Allergic contact dermatitis is one of the most common occupational diseases. A main protective mechanism in those who do not develop allergic contact dermatitis is tolerance induction by repeated exposure to low doses of contact allergen, which is termed low zone tolerance (LZT). The mechanisms that determine the tolerance induction in subjects with LZT are still elusive. We performed analysis of the role of CD4+CD25+ forkhead box protein 3 (FOXP3)–positive regulatory T (Treg) cells and dendritic cells (DCs) in mice with LZT. Mechanisms of tolerance induction were analyzed in a murine model of LZT by using FOXP3 and IL-10 reporter mice, as well as mice that allow the selective depletion of Treg cells or DCs.
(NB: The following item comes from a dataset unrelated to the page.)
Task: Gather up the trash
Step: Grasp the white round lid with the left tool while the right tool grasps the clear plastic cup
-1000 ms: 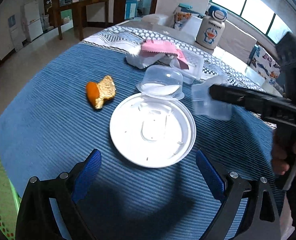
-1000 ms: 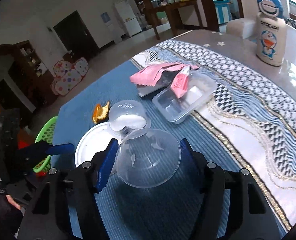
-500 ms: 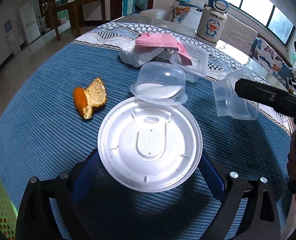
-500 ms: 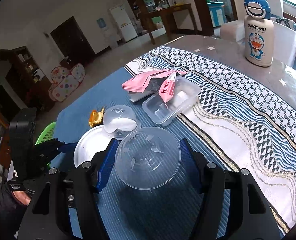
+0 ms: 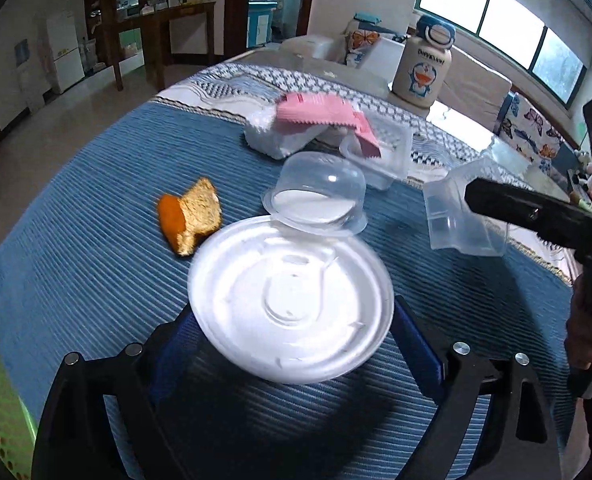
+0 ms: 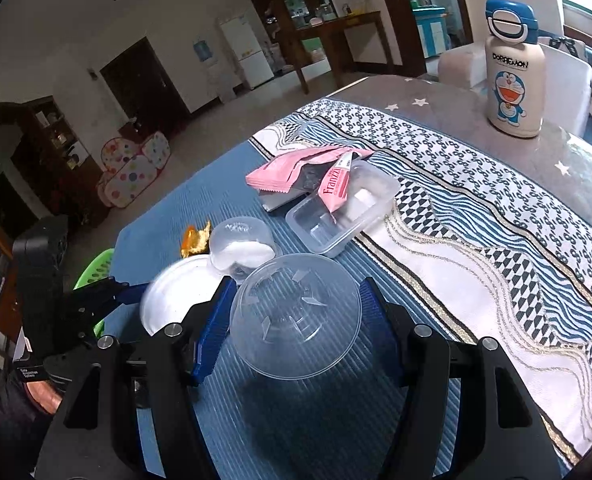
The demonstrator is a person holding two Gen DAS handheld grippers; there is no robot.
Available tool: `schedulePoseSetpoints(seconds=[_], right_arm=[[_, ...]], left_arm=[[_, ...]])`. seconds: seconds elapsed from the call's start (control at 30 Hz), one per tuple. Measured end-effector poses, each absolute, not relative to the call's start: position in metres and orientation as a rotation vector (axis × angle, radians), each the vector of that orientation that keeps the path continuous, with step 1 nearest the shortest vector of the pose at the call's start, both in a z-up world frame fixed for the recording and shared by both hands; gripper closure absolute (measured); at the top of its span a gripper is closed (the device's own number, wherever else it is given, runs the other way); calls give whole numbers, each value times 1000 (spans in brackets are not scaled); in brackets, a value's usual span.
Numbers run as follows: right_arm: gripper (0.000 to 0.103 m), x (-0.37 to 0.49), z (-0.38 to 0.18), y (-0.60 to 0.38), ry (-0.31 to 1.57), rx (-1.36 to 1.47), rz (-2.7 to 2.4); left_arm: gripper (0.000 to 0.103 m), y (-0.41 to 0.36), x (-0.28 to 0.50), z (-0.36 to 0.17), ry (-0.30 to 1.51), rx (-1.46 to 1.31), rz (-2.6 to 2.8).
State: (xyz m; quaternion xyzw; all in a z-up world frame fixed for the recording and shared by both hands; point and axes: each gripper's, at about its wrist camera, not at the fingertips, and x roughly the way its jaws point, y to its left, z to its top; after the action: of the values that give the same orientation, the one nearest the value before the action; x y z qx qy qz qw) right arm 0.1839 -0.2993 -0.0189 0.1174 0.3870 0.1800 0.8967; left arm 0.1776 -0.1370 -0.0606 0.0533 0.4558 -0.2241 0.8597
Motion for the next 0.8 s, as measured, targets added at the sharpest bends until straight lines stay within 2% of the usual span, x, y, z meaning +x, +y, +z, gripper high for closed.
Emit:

Depletion of CD4+CD25+FOXP3+ Treg cells during tolerance induction completely abolishes the development of LZT, resulting in a pronounced contact hypersensitivity response. Adoptive transfer experiments, depletion studies, and use of cell type–specific deficient mice revealed that IL-10 production is critical for the suppressor function of Treg cells in mice with LZT and that tolerogenic CD8+CD11c+ DCs located in the skin-draining lymph nodes are essential for LZT. In the absence of Treg cells, DCs did not develop tolerogenic functions, indicating that activated IL-10+ Treg cells might imprint the tolerogenic DC phenotype. Cell communication analysis revealed that the education of tolerogenic DCs might involve a direct interaction with Treg cells mediated by gap junctions. Subsequently, induction of tolerogenic CD11c+ DCs leads to the generation of hapten-specific CD8+ Treg cells, which protect against contact hypersensitivity. Our data demonstrate critical interactions between CD4+CD25+FOXP3+ Treg cells and tolerogenic CD8+CD11c+ DCs during the induction of LZT.